• _Exercise directions_:
Return verbatim the line containing "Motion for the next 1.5" together with all lines that follow it, through the end of the records.

[Given data Boundary: Start]

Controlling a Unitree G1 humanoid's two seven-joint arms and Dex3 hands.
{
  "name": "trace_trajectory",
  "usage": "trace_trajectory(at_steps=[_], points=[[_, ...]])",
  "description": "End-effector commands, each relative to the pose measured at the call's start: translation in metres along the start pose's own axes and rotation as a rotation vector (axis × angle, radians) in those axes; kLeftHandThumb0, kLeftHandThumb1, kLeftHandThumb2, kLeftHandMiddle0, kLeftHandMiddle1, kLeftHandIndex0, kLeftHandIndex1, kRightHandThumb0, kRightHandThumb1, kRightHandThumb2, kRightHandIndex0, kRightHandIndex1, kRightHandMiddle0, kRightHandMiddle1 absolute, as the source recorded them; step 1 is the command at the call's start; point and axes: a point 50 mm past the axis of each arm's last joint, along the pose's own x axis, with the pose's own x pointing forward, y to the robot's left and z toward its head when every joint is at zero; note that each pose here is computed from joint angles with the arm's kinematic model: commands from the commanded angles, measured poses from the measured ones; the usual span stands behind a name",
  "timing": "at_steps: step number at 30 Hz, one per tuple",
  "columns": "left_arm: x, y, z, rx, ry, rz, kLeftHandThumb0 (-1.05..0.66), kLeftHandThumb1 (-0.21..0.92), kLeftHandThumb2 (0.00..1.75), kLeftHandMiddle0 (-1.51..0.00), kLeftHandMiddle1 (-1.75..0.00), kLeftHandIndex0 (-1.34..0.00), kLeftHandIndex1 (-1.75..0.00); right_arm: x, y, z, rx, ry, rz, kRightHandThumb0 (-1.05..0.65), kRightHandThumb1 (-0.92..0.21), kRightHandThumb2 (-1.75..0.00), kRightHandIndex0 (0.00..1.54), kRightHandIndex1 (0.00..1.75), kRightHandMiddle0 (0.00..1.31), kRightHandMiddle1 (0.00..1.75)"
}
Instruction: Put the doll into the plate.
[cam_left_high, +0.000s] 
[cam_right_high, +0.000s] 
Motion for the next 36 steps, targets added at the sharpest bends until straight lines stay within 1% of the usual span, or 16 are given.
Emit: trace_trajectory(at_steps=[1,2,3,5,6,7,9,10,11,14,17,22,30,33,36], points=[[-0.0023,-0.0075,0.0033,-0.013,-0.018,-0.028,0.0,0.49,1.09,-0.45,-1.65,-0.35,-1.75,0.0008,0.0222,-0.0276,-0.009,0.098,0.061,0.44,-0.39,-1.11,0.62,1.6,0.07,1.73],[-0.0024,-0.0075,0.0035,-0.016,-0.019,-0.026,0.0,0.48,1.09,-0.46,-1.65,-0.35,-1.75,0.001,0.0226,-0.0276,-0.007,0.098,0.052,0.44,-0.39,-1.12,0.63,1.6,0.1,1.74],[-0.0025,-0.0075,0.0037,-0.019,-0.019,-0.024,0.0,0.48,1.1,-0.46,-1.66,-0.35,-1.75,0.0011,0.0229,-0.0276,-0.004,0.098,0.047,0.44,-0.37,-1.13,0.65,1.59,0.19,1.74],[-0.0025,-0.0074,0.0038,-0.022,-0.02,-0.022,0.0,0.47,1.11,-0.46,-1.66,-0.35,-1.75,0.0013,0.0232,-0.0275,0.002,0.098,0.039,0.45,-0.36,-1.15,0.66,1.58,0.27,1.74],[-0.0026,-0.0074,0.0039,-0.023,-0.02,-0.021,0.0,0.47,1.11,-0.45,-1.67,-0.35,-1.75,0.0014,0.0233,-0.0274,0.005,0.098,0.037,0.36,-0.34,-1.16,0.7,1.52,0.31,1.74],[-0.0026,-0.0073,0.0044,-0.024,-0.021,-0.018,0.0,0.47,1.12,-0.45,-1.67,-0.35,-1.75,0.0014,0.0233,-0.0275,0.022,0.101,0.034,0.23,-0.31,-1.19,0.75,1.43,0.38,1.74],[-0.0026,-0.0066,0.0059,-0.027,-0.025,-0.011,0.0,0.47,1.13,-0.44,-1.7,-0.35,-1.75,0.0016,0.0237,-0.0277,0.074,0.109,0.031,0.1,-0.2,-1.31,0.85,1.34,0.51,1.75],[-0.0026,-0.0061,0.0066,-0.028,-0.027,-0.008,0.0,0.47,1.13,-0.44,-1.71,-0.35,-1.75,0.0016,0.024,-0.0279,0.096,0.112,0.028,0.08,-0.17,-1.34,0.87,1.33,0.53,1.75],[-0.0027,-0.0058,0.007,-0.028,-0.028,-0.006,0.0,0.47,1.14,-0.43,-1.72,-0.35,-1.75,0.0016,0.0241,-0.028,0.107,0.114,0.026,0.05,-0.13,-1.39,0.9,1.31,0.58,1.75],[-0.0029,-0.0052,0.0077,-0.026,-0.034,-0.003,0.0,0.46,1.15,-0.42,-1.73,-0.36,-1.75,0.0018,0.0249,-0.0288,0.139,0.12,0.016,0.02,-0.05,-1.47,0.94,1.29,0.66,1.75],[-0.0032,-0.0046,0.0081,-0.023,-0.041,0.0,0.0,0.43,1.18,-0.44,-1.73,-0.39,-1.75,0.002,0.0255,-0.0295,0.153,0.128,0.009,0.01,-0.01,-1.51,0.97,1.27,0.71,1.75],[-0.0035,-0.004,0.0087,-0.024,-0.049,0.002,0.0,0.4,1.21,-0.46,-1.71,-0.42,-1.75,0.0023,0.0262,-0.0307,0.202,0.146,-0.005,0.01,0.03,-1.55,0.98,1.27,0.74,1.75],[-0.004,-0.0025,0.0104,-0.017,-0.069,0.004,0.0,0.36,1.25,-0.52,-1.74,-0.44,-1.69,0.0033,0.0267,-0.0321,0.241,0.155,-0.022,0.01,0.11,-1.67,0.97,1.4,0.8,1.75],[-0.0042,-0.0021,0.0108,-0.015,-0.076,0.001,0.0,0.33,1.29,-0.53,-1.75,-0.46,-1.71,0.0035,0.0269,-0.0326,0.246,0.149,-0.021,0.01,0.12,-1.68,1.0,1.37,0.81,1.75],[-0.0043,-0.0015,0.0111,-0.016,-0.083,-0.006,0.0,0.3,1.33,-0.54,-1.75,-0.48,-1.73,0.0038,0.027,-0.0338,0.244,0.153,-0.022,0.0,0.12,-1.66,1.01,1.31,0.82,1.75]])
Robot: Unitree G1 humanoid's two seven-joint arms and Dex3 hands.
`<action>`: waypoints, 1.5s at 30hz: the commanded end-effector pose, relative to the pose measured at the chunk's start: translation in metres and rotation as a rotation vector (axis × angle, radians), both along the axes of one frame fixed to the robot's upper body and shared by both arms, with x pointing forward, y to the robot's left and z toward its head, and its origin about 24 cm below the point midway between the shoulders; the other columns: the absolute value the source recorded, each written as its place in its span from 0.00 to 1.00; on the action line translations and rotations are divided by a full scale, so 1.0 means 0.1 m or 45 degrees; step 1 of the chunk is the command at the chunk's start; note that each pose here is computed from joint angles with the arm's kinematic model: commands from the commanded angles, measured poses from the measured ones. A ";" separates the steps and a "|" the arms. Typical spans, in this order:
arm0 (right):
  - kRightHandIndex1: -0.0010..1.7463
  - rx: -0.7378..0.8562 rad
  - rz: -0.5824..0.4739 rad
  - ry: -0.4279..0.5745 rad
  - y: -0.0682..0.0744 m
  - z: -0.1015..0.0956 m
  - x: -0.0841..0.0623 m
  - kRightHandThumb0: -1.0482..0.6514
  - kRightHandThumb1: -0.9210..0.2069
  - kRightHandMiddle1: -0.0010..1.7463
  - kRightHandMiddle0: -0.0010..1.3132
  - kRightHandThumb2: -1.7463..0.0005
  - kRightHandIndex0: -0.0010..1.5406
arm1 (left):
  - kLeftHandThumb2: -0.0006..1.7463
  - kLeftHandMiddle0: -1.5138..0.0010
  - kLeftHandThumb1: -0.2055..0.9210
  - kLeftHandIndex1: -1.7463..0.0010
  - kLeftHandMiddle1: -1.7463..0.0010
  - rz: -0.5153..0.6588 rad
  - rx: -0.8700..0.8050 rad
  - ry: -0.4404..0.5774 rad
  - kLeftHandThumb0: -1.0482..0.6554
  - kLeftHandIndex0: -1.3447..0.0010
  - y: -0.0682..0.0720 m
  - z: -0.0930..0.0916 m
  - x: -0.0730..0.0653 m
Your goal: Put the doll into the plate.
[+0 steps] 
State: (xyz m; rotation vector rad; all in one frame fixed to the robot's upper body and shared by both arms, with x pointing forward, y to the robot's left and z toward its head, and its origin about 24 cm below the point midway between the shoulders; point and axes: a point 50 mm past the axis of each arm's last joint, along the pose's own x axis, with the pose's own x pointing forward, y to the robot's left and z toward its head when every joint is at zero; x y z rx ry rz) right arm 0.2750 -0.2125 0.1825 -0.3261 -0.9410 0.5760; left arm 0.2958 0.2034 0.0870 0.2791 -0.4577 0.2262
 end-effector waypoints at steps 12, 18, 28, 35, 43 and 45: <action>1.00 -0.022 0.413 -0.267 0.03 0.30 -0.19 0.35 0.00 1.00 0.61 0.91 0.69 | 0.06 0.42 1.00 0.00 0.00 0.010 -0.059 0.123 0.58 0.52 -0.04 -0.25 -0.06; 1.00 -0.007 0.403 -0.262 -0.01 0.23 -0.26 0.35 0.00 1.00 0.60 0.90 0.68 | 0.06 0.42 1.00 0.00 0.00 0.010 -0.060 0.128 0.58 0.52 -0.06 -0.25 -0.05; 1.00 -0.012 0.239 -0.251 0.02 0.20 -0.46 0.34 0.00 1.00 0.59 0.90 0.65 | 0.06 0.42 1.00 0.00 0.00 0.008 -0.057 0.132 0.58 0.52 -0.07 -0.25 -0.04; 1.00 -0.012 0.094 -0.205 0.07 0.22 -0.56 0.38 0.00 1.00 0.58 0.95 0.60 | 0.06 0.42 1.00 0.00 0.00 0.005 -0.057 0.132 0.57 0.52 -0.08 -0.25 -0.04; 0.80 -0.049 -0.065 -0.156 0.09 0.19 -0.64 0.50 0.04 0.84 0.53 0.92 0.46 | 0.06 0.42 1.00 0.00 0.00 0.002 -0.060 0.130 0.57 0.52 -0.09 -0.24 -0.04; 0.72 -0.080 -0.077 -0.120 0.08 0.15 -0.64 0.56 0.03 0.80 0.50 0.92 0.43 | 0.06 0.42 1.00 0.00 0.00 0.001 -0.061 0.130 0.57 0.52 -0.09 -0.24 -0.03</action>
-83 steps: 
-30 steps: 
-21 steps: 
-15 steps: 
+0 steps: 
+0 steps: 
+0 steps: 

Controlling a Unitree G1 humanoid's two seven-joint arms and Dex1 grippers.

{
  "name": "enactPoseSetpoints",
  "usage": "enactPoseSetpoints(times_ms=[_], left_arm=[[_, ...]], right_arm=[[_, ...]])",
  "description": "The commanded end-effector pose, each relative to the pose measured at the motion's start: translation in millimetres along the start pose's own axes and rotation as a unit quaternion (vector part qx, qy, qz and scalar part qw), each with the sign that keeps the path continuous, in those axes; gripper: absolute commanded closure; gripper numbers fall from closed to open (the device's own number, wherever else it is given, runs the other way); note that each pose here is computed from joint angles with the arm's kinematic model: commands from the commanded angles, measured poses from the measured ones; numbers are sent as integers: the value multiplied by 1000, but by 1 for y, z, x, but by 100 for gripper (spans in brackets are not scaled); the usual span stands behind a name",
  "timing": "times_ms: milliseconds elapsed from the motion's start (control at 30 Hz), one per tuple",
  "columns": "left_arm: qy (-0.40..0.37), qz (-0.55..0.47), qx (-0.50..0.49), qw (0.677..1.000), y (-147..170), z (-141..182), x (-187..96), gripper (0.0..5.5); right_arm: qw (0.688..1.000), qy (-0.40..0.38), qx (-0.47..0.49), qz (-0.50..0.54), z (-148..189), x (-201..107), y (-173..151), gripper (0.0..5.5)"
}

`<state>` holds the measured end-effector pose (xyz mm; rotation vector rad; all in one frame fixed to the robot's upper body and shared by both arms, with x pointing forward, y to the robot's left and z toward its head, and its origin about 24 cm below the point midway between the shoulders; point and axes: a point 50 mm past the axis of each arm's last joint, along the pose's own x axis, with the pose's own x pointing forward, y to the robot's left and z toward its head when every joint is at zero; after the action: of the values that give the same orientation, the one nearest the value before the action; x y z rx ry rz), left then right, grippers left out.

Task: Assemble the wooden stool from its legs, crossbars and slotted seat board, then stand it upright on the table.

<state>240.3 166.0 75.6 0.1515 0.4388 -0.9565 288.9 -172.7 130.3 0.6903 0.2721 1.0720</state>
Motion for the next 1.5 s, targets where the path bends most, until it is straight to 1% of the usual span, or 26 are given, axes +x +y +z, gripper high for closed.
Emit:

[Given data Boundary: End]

• _Response for this exercise_:
Motion for the next 1.5 s, targets where the path bends most, until it is straight to 1% of the usual span, or 26 are given, axes +x +y +z, gripper high for closed.
Emit:

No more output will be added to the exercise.